Засиделись ли твои соколы,
И расправили крылья быстрыя?
Не отняли ли у них волюшки,
Не задали ли чести рыцарской?
Да, отняли всю мою волюшку,
И поругана честь казацкая!
Я созвал своих лихих соколов,
И послал разить злых насильников,
Добывать себе славу громкую,
А мне почестей, волю прежнюю»…
«Хорошо поют, гладко и от души, – подумал Кумшацкий, – но песня запрещенная, разинская. Не ровен час, услышит кто-то из пехотных офицеров, греха не оберешься. Ладно, если немчура приезжая – эти ничего не поймут. А если кто из поместных дворян? Они сразу к царю и его ближним людям жаловаться побегут».
Выглянув из палатки, атаман позвал певунов:
– Прекратить запретные песни! Отставить печаль! Давай что-нибудь развеселое.
– А чего веселиться? – отозвались от ближайшего костра. – К нашим хатам каратели царские подступают, а мы здесь, интерес чужой защищаем.
– Кто таков!? – озлился Кумшацкий. – Ко мне! Живо!
Походный атаман вышел из палатки и к нему подбежал молодой казак.

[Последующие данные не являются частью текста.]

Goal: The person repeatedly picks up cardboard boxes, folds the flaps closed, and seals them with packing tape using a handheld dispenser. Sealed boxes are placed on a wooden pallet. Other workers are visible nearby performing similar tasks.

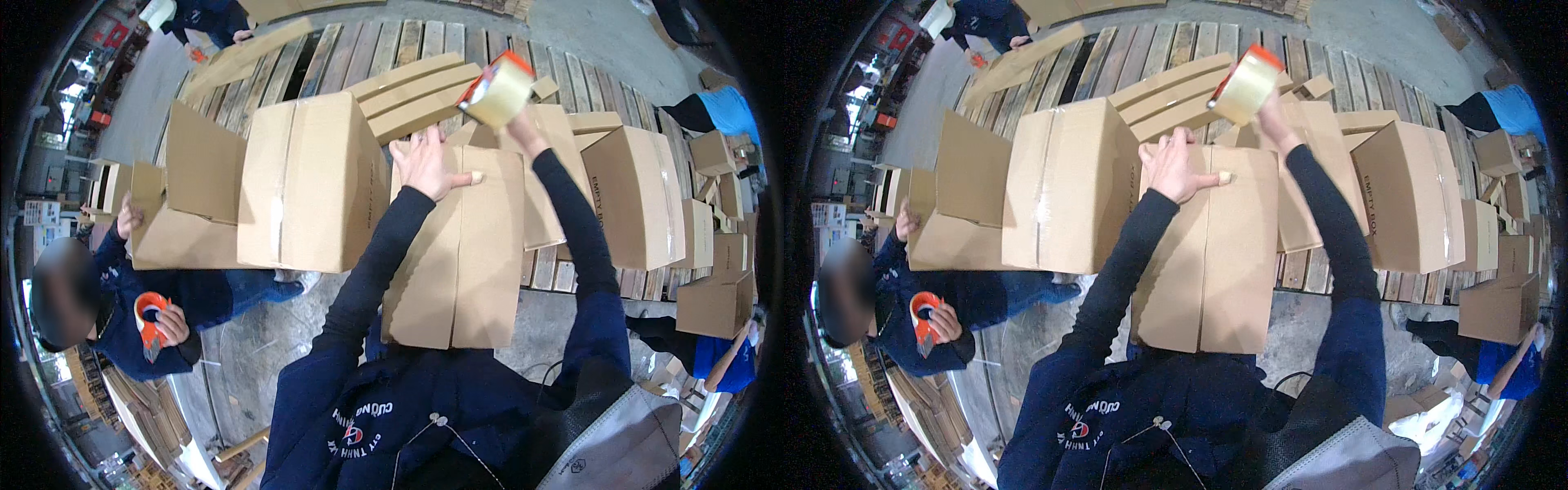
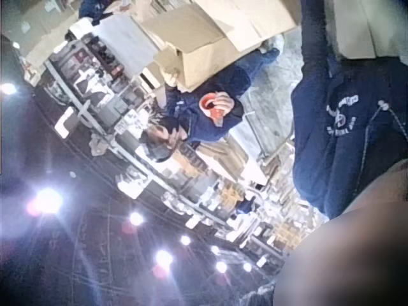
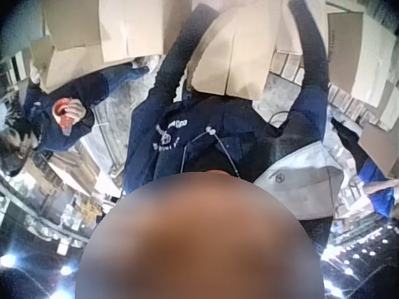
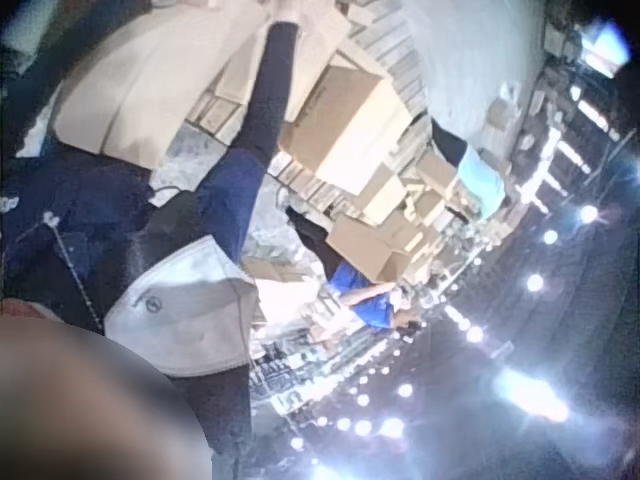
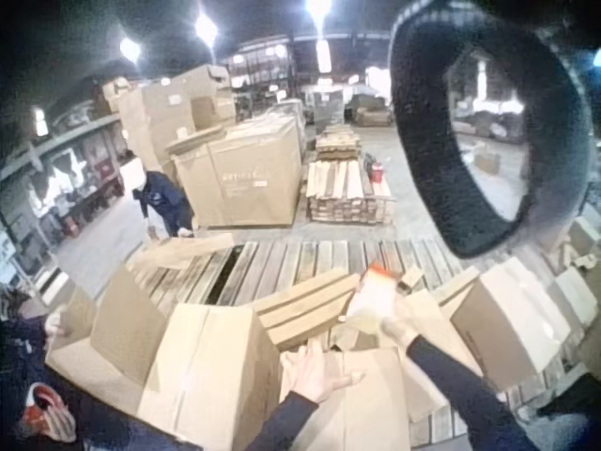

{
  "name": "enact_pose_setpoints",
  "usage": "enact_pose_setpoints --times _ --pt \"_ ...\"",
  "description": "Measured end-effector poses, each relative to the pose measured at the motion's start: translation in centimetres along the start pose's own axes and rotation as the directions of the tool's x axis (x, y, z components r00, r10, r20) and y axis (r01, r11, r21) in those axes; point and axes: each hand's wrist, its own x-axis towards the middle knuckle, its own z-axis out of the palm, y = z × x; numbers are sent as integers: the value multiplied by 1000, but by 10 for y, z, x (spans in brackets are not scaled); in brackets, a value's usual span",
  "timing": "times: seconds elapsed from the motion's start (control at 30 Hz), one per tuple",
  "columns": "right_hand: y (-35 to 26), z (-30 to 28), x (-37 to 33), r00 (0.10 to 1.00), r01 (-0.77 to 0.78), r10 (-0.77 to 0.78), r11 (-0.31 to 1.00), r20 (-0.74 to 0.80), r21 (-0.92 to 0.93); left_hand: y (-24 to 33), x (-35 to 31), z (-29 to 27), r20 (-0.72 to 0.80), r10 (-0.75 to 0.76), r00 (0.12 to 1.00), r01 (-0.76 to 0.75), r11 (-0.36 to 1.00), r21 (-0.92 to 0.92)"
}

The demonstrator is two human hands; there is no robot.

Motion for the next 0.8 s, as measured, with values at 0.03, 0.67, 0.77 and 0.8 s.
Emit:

– Кто таков? – повторил походный атаман.
Казак вытянулся во фрунт, пребывание в царском войске начинало сказываться на донской вольнице, и ответил:
– Третьей сотни, Черкасского полка, Зимовейской станицы, казак Степан Пугач, – представился он.
– Откуда сведения, что к Дону царевы войска идут?
Пугач замялся, но ответил:
– Люди с родных краев прибыли, вести принесли, по полкам ходят и говорят такое.
Кумшацкий прижал голову казака к своей и прошептал:
– Ты тех людей найди и скажи, что я с ними сегодня говорить хочу, ждать буду.
Казак кивнул головой:
– Сделаю, атаман…
Уже после полуночи, когда лагерь забылся тревожным и душным сном, к палатке походного атамана подошли двое. Один остался стоять в тени деревьев, а второй направился к атаману, который, покуривая трубку, сидел на широком пеньке.
– Поздорову ли дневал, атаман? – поприветствовал пришелец Кумшацкого.
– Слава Богу! – ответил тот. – Ты кто?
– Ты меня знаешь, Максим. Я Некрасов Игнат, мы с тобой вместе у Шереметева служили.
– Вспомнил тебя, – атаман хлопнул по пеньку ладонью. – Ты офицера-немца убил, когда он солдатам зубы палкой вышибал.
– Было такое, – подтвердил Игнат.
– Зачем по полкам ходишь и людей разговорами смущаешь? Или ты подсыл царский, чтобы казаков на верность проверить?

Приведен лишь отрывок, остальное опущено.